Would you please copy the part of the material below that opens with the line containing "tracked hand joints" and closes with the line containing "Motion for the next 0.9"? Copy it exactly, and only it.

-=-=-

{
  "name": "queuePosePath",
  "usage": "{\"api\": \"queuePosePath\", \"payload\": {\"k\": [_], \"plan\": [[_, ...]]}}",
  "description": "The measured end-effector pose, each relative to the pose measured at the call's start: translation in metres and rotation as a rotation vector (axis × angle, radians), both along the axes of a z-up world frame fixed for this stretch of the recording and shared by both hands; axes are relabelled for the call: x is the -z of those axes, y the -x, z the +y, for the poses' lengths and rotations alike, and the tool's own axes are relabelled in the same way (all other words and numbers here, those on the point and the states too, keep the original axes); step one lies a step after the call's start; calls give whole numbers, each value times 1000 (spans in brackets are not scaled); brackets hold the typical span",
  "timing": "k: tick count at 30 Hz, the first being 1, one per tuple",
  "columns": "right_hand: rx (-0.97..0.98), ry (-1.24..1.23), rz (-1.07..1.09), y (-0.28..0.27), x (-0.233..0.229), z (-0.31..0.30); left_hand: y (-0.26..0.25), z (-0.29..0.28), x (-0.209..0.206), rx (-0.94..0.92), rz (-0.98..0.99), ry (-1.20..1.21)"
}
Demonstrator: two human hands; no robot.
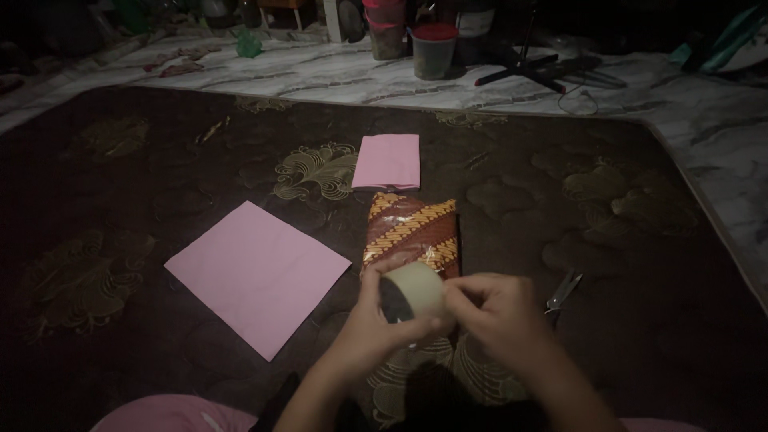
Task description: The person wraps a rectangular gift with patterned paper, folds the edges, and secures them with clear tape. They use scissors to cut the tape and continue folding and taping the remaining sides.
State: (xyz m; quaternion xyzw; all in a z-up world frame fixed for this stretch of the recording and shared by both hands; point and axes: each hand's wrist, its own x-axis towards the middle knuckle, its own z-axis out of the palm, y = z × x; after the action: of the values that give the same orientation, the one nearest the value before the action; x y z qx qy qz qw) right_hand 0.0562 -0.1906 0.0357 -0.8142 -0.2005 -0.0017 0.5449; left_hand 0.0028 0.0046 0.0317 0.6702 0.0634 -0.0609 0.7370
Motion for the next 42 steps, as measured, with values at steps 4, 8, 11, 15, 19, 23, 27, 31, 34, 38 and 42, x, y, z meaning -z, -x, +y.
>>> {"api": "queuePosePath", "payload": {"k": [4, 8, 11, 15, 19, 23, 27, 31, 34, 38, 42], "plan": [[59, 231, -63, 8, -12, 3, 8, 3, 12, 29, -167, 82], [37, 177, -197, 14, -9, 11, 11, 10, 21, 35, -176, 112], [9, 14, 183, 15, -8, 13, 15, 15, 19, 49, -160, 122], [-84, 0, 206, 13, -5, 14, 18, 20, 12, 51, -129, 76], [-40, 131, 67, 16, -3, 16, 19, 29, -2, 12, -137, -294], [36, 203, -72, 16, 5, 18, 19, 31, -4, -23, -170, -457], [24, 134, -81, 9, 22, 19, 17, 24, 4, -77, -250, -498], [-32, -264, 418, -1, 31, 22, 18, 19, 5, -80, -168, -295], [-3, -233, 417, 5, 25, 17, 18, 16, -1, -130, -10, -150], [60, 179, 194, 14, 12, 22, 18, 18, -11, -170, 62, -504], [40, 242, -102, 17, 3, 26, 24, 15, -13, -189, -128, -666]]}}
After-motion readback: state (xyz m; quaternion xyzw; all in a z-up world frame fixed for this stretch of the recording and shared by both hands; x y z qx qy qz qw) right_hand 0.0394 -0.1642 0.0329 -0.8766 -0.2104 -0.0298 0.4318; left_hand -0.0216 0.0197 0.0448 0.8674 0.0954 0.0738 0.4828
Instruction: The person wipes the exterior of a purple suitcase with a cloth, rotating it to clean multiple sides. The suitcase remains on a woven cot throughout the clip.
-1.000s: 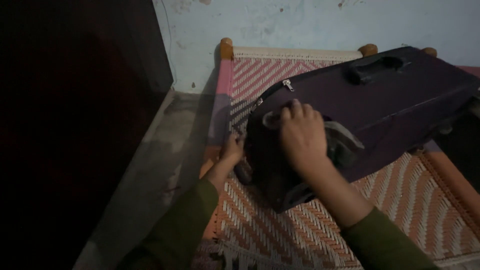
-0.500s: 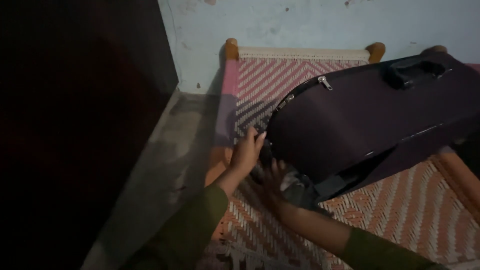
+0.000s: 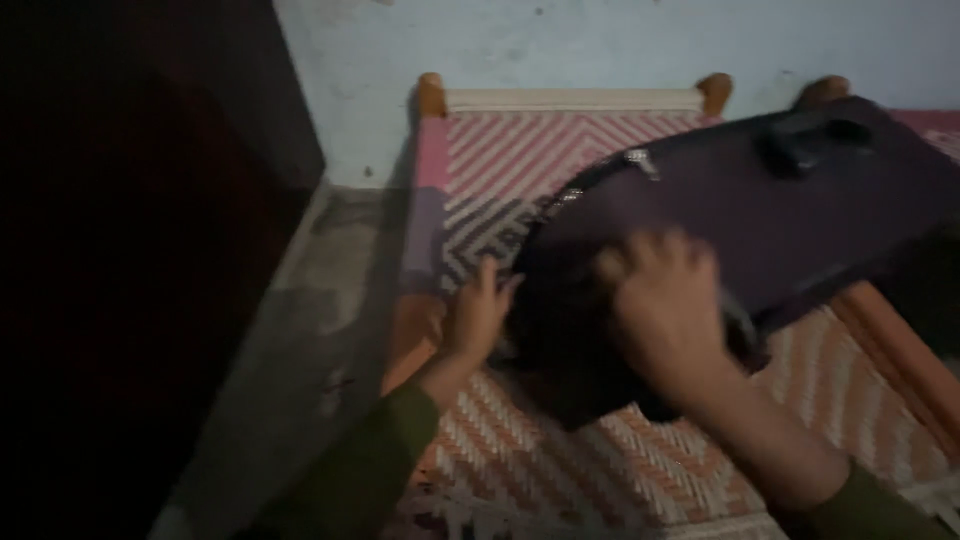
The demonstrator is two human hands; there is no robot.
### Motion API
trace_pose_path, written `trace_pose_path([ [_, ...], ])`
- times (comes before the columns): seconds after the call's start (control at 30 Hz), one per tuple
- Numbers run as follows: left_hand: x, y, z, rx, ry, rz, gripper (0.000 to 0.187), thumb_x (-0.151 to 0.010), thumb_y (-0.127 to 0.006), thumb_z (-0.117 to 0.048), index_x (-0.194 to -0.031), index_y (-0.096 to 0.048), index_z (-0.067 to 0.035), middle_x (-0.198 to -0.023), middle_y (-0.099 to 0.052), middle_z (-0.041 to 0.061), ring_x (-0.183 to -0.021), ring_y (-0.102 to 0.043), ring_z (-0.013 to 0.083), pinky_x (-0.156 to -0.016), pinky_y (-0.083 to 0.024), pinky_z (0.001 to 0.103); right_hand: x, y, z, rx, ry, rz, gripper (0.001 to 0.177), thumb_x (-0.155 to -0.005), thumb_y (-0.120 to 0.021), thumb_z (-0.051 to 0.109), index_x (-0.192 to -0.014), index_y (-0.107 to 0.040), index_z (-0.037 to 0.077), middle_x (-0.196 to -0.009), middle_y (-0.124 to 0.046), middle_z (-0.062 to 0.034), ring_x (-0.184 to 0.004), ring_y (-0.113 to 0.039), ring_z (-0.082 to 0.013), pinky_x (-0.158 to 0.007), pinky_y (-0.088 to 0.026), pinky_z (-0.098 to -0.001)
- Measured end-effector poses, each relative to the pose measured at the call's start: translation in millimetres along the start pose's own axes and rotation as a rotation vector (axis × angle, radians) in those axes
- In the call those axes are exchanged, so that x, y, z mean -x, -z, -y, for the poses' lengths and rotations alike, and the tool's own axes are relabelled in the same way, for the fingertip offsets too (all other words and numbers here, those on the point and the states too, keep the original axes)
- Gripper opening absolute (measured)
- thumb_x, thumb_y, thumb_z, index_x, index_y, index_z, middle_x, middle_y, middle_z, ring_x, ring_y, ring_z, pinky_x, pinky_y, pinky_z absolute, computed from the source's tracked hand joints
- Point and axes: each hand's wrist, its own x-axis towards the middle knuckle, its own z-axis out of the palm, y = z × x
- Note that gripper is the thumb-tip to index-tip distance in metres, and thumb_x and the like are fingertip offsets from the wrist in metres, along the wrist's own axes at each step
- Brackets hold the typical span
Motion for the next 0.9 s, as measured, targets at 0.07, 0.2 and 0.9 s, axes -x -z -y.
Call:
trace_pose_path([
  [0.07,-3,-17,21,-0.006,-0.051,-0.135,0.045,-0.101,-0.061,-0.045,-0.123,-0.053,-0.006,-0.088,-0.071,0.022,-0.073,-0.069,0.0399,-0.062,-0.054,0.049,-5,-18,-54,0.016,-0.092,-0.141,0.033,-0.081,-0.07,0.014,-0.114,-0.072,0.016,-0.121,-0.063,-0.0111,-0.115,-0.056,-0.0328,-0.093,-0.045,-0.0479],
  [0.2,3,4,18,-0.031,-0.106,-0.228,0.048,-0.1,-0.061,-0.045,-0.125,-0.054,-0.003,-0.101,-0.072,0.023,-0.082,-0.07,0.0414,-0.063,-0.055,0.049,3,-36,-156,-0.14,-0.344,-0.442,0.03,-0.082,-0.077,0.009,-0.112,-0.077,0.009,-0.123,-0.067,-0.0173,-0.112,-0.059,-0.0387,-0.093,-0.05,-0.0479],
  [0.9,6,8,-7,0.416,-0.239,-0.123,0.026,-0.109,-0.058,-0.031,-0.111,-0.051,-0.006,-0.098,-0.06,0.013,-0.083,-0.064,0.0277,-0.073,-0.053,0.041,-27,-102,-194,-0.298,-0.423,-0.116,0.027,-0.093,-0.063,0.022,-0.114,-0.075,0.011,-0.115,-0.071,-0.0149,-0.109,-0.062,-0.0391,-0.095,-0.051,-0.0499],
])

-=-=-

**Task solution**
- thumb_x, thumb_y, thumb_z, index_x, index_y, index_z, middle_x, middle_y, middle_z, ring_x, ring_y, ring_z, pinky_x, pinky_y, pinky_z absolute, computed from the source's tracked hand joints
- Point and axes: each hand's wrist, its own x-axis towards the middle knuckle, its own z-axis out of the palm, y = z × x
- Note that gripper is the thumb-tip to index-tip distance in metres, and thumb_x and the like are fingertip offsets from the wrist in metres, along the wrist's own axes at each step
- Brackets hold the typical span
Motion for the next 0.9 s, as measured, targets at 0.07, 0.2 and 0.9 s, axes -x -z -y.

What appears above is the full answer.